* _Assignment_
Leaving the pictures aside, transcribe every line below exactly.

* _Extracted entries_
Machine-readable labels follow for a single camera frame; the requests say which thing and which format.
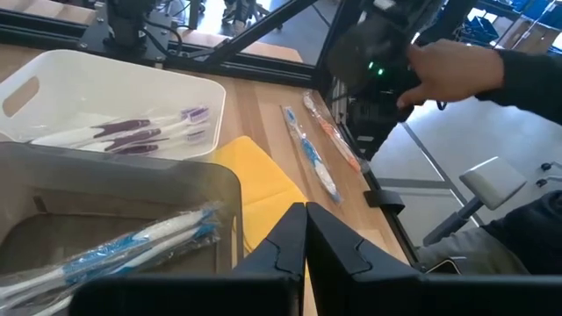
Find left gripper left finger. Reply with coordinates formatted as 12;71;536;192
68;201;307;316

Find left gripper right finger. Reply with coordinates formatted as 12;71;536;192
306;201;562;316

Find red toothbrush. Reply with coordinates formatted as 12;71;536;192
301;90;371;175

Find grey translucent plastic bin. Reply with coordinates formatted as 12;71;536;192
0;140;245;316

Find white plastic bin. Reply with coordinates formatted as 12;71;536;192
0;48;227;162

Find person's hand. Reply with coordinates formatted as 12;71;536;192
396;38;506;111

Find yellow folded cloth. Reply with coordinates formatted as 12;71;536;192
213;134;318;316

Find blue storage shelf rack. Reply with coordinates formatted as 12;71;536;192
456;0;562;43

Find cardboard box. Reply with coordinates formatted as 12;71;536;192
500;16;562;56

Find grey stool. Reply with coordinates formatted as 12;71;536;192
422;156;528;247

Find person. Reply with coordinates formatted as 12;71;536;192
416;47;562;277

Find black chair casters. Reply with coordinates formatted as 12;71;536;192
535;160;562;189

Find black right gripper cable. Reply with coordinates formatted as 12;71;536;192
144;19;185;58

* _Your solution_
Machine-readable labels follow for a single camera frame; the requests say which thing and which format.
Find left gripper left finger. Reply with coordinates formatted as 12;71;536;192
68;201;307;316

Find left gripper right finger. Reply with coordinates formatted as 12;71;536;192
306;201;562;316

Find red toothbrush. Reply with coordinates formatted as 12;71;536;192
301;90;371;175

Find grey translucent plastic bin. Reply with coordinates formatted as 12;71;536;192
0;140;245;316

Find white plastic bin. Reply with coordinates formatted as 12;71;536;192
0;48;227;162

Find person's hand. Reply with coordinates formatted as 12;71;536;192
396;38;506;111

Find yellow folded cloth. Reply with coordinates formatted as 12;71;536;192
213;134;318;316

Find blue storage shelf rack. Reply with coordinates formatted as 12;71;536;192
456;0;562;43

Find cardboard box. Reply with coordinates formatted as 12;71;536;192
500;16;562;56

Find grey stool. Reply with coordinates formatted as 12;71;536;192
422;156;528;247

Find person. Reply with coordinates formatted as 12;71;536;192
416;47;562;277

Find black chair casters. Reply with coordinates formatted as 12;71;536;192
535;160;562;189

Find black right gripper cable. Reply with coordinates formatted as 12;71;536;192
144;19;185;58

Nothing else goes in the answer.